Up to 70% of early-stage organ-confined carcinomas can be detected solely by elevated levels of the tumor-associated PSA marker.

Causes of prostate cancer

  • Predisposing factors in different ethnic groups.
  • The subtle etiological mechanisms of prostate carcinoma, like most other tumors, are not known.
  • Ethnographic data with a high degree of reliability demonstrate a low risk of the disease among residents of Southeast Asia – China and Japan and Mediterranean countries, and a high risk among residents of central and northern Europe, North America and Australia.
  • Environmental and lifestyle factors (diet, physical activity, protection from stress) play a determining role in the development of the disease (Moyad u. Caroll 2004, Schmitz-Dräger et al. 2004).

Prostate cancer incidence

varies widely in different regions of the planet.

Mortality from prostate cancer

In Southeast Asian countries it is less than 10 cases per 100.000 men per year. This rate is highest in Western industrialized countries, primarily among the black American population – more than 100 cases per 100.000 men per year.

Central Europe ranks in the middle, with a risk of prostate cancer of 40/100.000. Prostate cancer is much less common in southern Europe – Italy, Spain, Portugal and Greece.
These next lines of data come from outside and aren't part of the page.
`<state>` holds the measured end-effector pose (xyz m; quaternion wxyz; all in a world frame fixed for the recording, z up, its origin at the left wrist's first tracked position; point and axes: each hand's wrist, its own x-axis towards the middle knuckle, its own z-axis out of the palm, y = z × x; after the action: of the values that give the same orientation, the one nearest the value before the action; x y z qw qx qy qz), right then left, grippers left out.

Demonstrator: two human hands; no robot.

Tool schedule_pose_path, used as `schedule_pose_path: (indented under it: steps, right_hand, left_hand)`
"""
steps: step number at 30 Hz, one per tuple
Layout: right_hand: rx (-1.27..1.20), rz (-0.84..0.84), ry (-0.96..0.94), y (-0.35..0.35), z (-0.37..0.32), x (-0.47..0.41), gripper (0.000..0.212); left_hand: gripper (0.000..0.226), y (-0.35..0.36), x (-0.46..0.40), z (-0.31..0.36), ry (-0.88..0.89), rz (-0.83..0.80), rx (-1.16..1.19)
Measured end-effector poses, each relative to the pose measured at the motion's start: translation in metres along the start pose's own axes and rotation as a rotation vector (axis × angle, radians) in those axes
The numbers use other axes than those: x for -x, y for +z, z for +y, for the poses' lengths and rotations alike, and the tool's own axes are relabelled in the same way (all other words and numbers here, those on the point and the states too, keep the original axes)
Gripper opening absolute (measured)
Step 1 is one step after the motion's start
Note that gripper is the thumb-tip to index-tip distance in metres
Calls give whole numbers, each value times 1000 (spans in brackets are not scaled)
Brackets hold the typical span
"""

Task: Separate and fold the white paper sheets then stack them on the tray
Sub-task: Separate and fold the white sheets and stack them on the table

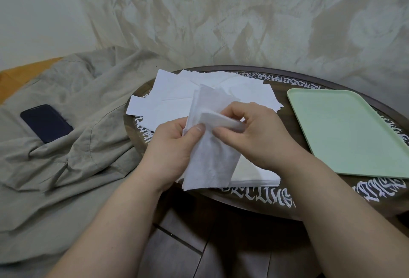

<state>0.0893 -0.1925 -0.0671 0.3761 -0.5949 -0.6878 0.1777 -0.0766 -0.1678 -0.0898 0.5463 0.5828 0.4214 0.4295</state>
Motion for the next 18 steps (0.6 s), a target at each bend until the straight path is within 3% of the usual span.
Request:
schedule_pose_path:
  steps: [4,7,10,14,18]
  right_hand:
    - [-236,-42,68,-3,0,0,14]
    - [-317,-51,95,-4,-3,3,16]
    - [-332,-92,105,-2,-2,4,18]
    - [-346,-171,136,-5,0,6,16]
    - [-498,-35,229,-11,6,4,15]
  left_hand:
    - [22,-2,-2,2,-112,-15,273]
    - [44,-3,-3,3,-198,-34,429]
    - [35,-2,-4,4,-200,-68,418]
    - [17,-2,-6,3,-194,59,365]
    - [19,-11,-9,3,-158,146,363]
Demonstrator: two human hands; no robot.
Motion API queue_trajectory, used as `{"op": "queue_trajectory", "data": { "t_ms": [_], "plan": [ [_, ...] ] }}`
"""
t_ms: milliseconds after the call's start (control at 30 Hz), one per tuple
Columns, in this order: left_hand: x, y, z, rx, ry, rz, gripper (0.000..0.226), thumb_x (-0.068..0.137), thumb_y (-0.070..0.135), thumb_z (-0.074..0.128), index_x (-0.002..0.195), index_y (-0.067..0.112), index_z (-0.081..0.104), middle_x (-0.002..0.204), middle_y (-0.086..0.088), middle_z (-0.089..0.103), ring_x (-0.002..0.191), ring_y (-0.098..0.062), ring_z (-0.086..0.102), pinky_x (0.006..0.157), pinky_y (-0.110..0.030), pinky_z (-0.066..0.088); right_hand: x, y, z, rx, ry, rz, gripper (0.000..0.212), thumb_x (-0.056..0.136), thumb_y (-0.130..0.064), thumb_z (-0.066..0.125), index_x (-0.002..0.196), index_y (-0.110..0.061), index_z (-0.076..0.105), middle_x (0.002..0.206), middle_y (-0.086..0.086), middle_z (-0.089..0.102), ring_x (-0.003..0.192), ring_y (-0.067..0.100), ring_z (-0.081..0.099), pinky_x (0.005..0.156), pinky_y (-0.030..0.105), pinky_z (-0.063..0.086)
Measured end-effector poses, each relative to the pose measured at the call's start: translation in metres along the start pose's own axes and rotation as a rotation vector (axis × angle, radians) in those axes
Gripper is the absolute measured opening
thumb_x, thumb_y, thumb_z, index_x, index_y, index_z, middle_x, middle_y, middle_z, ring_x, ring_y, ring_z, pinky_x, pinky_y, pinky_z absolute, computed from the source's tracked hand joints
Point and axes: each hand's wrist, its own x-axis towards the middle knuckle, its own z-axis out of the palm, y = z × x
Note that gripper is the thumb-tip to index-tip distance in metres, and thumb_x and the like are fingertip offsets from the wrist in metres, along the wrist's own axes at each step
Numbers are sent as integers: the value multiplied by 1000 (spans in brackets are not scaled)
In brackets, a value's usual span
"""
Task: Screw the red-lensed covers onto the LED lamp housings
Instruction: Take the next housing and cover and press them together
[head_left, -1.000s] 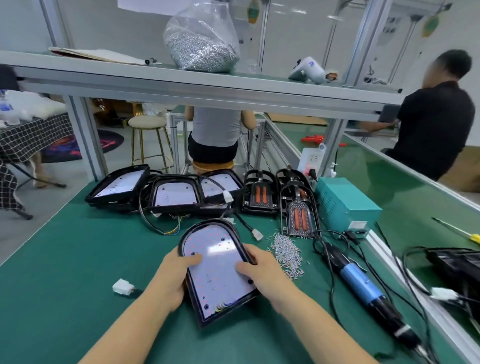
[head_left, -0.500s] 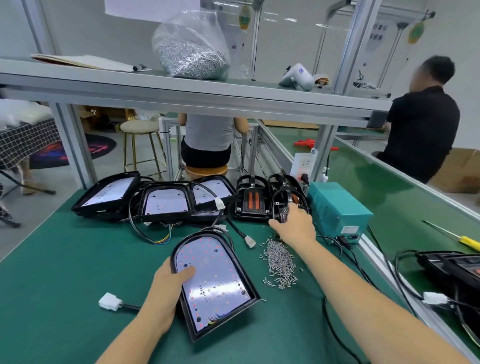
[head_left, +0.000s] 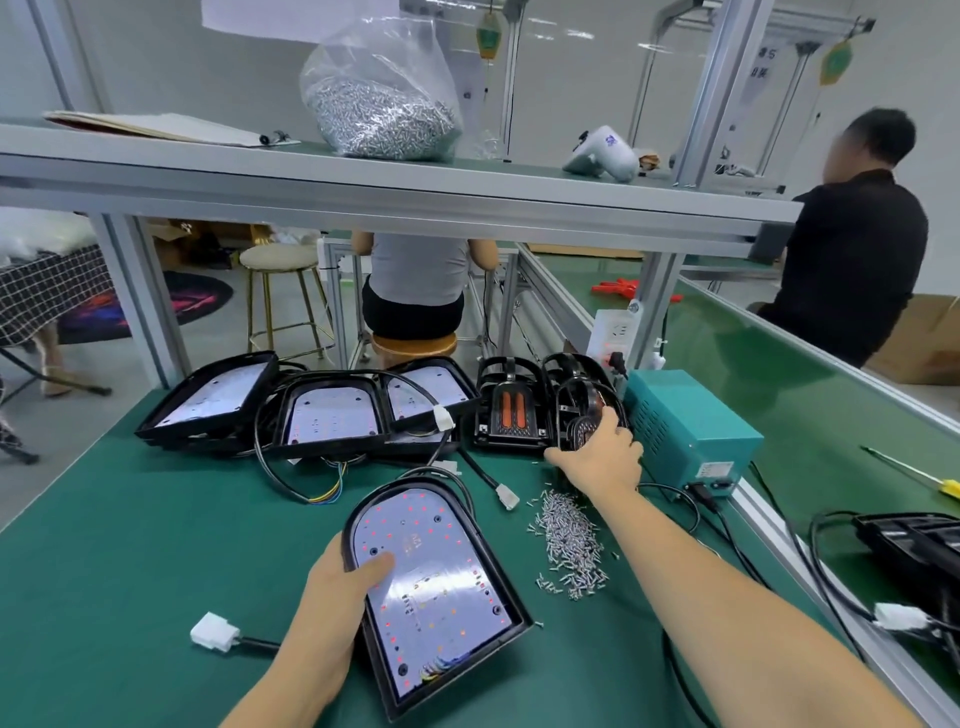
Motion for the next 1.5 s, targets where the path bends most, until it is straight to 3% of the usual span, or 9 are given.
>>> {"op": "queue_trajectory", "data": {
  "t_ms": [200, 367, 500, 633, 800, 967, 1233, 1367, 1500],
  "plan": [
    [1, -1, 0, -31, 7, -5, 27, 90, -2, 55, 109, 17, 62, 106, -6, 71, 98, -30, 65, 86, -45, 51, -18, 2, -14, 417, 30, -128, 104, 70, -47, 84, 151, -18, 25, 152, 9, 35, 139, 33, 30, 109, 50, 33],
    [5, 1, 5, -154, 64, -49, 14, 95, 10, 52, 105, 14, 62, 105, -9, 71, 89, -26, 67, 75, -39, 51, -54, -4, -31, 364, -59, -288, 104, 69, -47, 84, 150, -20, 27, 150, 3, 38, 140, 24, 27, 112, 45, 34],
    [3, 11, 17, -405, 163, -190, 29, 97, 37, 50, 91, 13, 65, 74, -1, 75, 59, -17, 71, 60, -32, 47, -101, -14, -43, 279, -159, -441, 104, 66, -57, 81, 150, -25, 29, 147, -5, 39, 136, 14, 29, 110, 37, 34],
    [-2, 15, 22, -536, 205, -221, 37, 98, 40, 47, 84, 10, 63, 60, -5, 71, 46, -21, 67, 57, -33, 46, -154, -27, -43, 91, -160, -629, 101, 66, -65, 70, 149, -22, 31, 141, -6, 43, 123, 17, 34, 105, 30, 31],
    [-3, 11, 22, -616, 153, -237, 49, 100, 42, 39, 98, 2, 67, 94, -20, 72, 79, -34, 70, 73, -44, 51, -195, -35, -36, -85, -149, -745, 100, 66, -74, 58, 147, -21, 34, 137, -4, 45, 121, 22, 35, 107, 32, 30],
    [-6, 11, 17, -682, 66, -236, 50, 101, 38, 32, 97, 2, 66, 86, -18, 74, 69, -31, 72, 69, -42, 47, -209, -36, -19, -203, -175, -782, 95, 69, -77, 54, 145, -22, 36, 132, -5, 46, 116, 21, 36, 103, 31, 30],
    [-10, 8, 8, -619, 45, -213, 42, 102, 33, 34, 102, 4, 65, 88, -15, 74, 71, -27, 73, 69, -40, 48, -212, -32, -4, -214, -214, -758, 101, 68, -83, 51, 146, -20, 35, 141, -3, 42, 119, 21, 36, 100, 32, 29],
    [-12, 9, 5, -564, 11, -238, 40, 102, 32, 37, 97, 5, 67, 87, -13, 75, 69, -25, 73, 67, -40, 49, -209, -28, -1, -238, -186, -811, 100, 65, -90, 35, 139, -23, 44, 143, -9, 36, 124, 18, 33, 98, 31, 26],
    [-9, 8, 7, -412, 66, -148, 19, 96, 6, 44, 102, 10, 62, 89, -11, 74, 74, -25, 70, 74, -43, 54, -205, -25, 1, -239, -189, -847, 98, 67, -89, 28, 138, -23, 45, 141, -11, 37, 124, 17, 34, 98, 31, 25]
  ]
}}
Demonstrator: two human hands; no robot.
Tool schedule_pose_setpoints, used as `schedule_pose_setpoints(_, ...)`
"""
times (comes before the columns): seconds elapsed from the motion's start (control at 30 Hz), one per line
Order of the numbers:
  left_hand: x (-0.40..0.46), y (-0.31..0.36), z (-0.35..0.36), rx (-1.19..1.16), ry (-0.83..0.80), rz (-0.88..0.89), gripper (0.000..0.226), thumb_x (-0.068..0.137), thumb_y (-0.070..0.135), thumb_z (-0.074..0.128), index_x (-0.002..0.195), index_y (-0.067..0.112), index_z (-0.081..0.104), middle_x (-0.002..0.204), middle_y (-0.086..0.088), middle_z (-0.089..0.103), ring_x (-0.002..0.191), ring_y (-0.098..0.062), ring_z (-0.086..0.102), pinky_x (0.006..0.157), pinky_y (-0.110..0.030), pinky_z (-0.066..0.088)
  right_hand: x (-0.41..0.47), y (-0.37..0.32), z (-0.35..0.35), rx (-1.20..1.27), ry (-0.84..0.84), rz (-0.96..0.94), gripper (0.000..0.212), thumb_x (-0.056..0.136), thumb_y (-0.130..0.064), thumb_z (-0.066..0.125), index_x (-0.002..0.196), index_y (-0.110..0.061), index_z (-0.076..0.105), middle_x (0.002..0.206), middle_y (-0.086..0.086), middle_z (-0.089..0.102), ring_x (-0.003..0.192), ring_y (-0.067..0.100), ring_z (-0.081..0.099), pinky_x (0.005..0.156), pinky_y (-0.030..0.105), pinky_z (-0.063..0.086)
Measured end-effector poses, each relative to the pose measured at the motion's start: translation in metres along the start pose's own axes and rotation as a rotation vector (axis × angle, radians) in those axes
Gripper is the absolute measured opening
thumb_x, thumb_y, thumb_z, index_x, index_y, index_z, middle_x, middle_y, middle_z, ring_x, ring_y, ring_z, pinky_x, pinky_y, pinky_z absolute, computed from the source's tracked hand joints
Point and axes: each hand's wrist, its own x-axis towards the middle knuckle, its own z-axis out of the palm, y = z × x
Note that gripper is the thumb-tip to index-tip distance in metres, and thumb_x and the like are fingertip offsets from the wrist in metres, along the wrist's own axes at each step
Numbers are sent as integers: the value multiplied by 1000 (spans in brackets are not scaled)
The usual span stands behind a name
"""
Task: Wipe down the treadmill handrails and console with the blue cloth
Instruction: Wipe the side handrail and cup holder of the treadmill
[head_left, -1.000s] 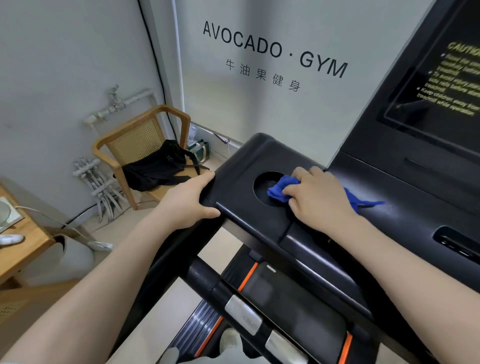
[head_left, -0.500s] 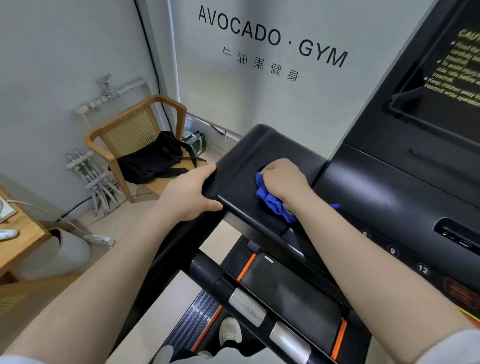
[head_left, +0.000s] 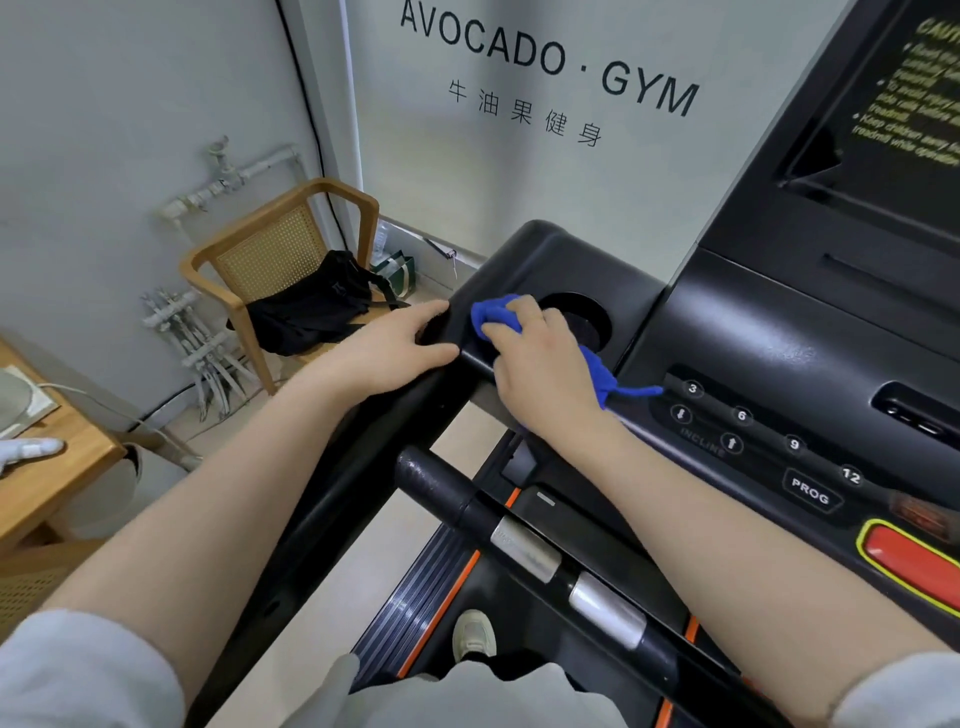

The Science of Prostate Cancer

The currently relevant theory of prostate cell proliferation, worsening with age to hyperplasia and/or carcinoma, is as follows:

  • increased activity of the prostatic enzyme 5-α-reductase, which catalyzes the conversion of testosterone to dihydrotestosterone, which has pronounced androgenic activity;
  • an increase in serum estrogen levels, which stimulates prostate stromal tissue;
  • dysregulation of prostate growth factors due to increased dihydrotestosterone levels and estrogen-mediated stromal proliferation;
  • abnormal proliferation of stem cells, which leads to the growth and proliferation of differentiated epithelial cells;

In vitro studies reveal many different growth factors in the aging prostate. They act indirectly through changes in the activity of androgens and estrogen in the epithelium and stroma. The practical use of such growth factors as Transforming Growth Factor (TGF α/β), Epidermal Growth Factor (EGF), Fibroblast Growth Factor (FGF) as “anti-aging” agents for the prostate today is still a long way off.